We observed a significant positive correlation between the genetic architecture of emphysema/chronic bronchitis and lung cancer susceptibility in LDSR analyses, while higher FEV1 was negatively (i.e., protectively) associated with lung cancer (48). COPD and chronic bronchitis (airflow obstruction) are endophenotypes of emphysema, which is a well-established comorbidity that often precedes lung cancer diagnosis (49). Chronic inflammation is a key feature in the development of both emphysema and bronchitis and could potentially contribute to lung cancer development, but their shared association with smoking history makes disentangling such effects challenging.

Most traits related to smoking behaviors increased the risk of lung cancer development among ever-smokers, including the length of time a person waits to smoke their first cigarette after waking. Our study also observed a significant positive correlation between the genomic architecture of in utero tobacco smoke exposure and that of lung cancer, suggesting that individuals who smoke during pregnancy could contribute to risk in their offspring. Infants whose mothers smoke during pregnancy may have reduced birth weight, birth defects, and weaker lungs than those whose mothers do not smoke, and this has been associated with numerous negative health outcomes in later life (50, 51). However, maternal smoking behaviors may also serve as a proxy for an individual's own genetic predisposition to engage in smoking, suggesting that additional smoking-associated loci that we were not able to account for may underlie the observed association.

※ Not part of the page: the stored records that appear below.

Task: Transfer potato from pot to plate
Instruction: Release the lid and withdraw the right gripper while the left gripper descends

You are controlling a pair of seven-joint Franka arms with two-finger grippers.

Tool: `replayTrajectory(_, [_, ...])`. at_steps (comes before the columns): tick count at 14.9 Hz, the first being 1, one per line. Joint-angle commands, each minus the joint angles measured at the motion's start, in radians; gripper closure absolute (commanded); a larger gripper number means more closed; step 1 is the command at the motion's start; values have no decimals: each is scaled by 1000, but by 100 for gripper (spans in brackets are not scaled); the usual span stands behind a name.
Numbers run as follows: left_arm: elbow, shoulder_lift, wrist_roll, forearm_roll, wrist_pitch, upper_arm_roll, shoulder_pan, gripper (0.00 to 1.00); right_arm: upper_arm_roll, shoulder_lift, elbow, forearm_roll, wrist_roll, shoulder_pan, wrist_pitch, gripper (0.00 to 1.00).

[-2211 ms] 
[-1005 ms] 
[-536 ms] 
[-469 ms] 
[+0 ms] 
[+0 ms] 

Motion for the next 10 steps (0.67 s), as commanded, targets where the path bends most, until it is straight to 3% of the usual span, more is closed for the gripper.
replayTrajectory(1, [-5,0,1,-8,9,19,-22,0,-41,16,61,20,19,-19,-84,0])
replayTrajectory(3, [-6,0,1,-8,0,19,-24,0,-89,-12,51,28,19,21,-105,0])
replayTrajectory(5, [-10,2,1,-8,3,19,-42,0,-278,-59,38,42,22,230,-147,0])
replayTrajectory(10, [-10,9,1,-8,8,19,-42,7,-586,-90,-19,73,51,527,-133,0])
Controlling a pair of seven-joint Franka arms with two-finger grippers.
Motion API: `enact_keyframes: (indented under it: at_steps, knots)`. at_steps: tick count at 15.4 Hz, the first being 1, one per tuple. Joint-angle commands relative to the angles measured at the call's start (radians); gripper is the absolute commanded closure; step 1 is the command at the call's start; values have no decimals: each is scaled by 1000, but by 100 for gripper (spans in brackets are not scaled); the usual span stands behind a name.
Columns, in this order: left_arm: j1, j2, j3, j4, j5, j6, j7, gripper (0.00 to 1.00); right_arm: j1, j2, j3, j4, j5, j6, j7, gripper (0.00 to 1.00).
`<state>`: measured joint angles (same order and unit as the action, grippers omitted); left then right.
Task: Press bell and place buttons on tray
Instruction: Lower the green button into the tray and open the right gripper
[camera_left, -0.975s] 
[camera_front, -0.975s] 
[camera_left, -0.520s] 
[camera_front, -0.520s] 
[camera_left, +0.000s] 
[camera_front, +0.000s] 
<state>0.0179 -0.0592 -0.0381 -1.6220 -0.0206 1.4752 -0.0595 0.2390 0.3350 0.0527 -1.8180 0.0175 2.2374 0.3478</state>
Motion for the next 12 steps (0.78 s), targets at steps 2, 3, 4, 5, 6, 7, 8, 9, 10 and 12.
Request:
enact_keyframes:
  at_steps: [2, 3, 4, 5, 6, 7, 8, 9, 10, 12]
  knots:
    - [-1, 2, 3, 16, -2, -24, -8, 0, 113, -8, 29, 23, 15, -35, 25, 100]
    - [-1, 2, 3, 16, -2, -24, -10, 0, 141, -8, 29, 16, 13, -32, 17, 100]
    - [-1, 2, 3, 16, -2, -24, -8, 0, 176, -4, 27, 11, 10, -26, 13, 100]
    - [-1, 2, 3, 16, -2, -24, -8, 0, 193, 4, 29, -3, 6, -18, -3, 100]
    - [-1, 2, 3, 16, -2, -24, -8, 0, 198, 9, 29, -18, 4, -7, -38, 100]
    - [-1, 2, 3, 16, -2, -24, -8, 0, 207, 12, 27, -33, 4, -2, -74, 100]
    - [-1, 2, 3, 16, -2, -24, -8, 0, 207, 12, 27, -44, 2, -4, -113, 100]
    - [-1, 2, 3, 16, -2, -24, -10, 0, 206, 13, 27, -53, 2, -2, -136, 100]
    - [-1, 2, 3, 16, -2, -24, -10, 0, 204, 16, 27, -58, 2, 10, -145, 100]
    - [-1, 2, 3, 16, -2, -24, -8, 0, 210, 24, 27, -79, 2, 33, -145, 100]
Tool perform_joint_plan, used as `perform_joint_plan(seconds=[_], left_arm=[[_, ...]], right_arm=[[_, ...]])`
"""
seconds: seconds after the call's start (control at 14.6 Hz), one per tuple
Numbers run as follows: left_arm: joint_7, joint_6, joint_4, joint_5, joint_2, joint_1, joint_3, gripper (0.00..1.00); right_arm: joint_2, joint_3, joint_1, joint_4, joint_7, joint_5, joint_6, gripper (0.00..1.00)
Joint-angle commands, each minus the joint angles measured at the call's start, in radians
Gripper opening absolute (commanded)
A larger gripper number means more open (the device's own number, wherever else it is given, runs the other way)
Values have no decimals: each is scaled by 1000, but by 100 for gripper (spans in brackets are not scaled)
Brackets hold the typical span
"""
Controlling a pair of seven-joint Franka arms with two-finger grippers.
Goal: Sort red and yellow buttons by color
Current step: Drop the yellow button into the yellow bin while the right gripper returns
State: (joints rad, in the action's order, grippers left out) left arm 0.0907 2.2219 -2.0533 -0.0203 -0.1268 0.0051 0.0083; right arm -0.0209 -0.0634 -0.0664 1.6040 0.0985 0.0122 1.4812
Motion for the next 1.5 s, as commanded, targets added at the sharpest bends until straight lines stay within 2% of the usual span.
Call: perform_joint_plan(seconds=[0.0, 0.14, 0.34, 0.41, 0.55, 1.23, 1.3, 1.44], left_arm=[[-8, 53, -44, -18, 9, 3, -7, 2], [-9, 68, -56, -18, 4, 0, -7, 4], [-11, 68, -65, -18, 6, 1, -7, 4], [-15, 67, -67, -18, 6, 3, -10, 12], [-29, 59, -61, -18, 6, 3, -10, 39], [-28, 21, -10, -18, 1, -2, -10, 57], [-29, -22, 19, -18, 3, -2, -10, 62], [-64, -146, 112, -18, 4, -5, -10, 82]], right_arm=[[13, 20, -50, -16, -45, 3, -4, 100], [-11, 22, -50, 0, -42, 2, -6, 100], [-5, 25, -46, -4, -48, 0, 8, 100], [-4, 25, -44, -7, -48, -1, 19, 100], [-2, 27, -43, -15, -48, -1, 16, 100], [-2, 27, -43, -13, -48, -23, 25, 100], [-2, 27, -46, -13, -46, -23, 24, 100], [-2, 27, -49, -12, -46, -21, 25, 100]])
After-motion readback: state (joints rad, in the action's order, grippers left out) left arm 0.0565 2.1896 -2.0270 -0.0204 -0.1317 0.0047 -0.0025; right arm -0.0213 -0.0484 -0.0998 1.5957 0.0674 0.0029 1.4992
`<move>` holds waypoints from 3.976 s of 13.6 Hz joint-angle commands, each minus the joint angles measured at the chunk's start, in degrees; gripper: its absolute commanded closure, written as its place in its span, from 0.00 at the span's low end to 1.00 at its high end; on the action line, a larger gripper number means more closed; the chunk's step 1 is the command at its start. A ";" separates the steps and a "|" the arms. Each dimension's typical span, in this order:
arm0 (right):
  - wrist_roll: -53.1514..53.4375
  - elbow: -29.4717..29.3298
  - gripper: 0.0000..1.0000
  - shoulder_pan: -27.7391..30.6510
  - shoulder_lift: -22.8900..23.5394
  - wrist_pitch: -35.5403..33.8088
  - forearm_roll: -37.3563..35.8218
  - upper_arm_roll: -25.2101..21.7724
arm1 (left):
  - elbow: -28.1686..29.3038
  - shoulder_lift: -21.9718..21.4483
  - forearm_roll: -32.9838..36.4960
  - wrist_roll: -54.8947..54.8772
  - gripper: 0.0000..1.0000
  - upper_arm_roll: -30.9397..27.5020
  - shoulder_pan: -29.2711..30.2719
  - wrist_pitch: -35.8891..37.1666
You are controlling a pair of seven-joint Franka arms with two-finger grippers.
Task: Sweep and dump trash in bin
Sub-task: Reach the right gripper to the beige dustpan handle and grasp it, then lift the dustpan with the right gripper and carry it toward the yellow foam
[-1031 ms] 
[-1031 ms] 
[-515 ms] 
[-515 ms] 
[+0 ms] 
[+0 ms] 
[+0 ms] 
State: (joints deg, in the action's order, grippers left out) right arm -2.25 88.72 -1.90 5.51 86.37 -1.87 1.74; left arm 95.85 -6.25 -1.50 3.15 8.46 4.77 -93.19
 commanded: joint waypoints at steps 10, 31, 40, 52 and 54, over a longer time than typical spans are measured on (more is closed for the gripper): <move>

Several blood traits showed positive genetic correlations with lung cancer and across all lung histologic subtypes. UKBB does not delineate white blood cell types among participants, limiting the observations that can be made with the available data. Overall, genetic correlations with increased lung cancer risk were observed with increased lymphocyte counts and a higher WBC. After excluding smoking-associated genomic loci, WBC remained associated with lung cancer. These findings showed consistency across lung histological subtypes and among ever-smokers. Further studies delineating risks by white blood cell subtypes are needed. A reticulocyte measures were also associated with a higher risk of lung cancer. The reticulocyte count measures how quickly reticulocytes made by the bone marrow are released into the blood. Reticulocyte count can be increased due to diseases that prematurely destroy red blood cells, such as aplastic anemia. The reticulocyte count is one of the primary parameters used in the initial classification of anemia, which co-occurs with lung cancer at baseline and is often exacerbated after chemotherapy treatment (52). The prevalence of anemia in patients with lung cancer is 37.6% and its incidence after chemotherapy treatment is 80% (53).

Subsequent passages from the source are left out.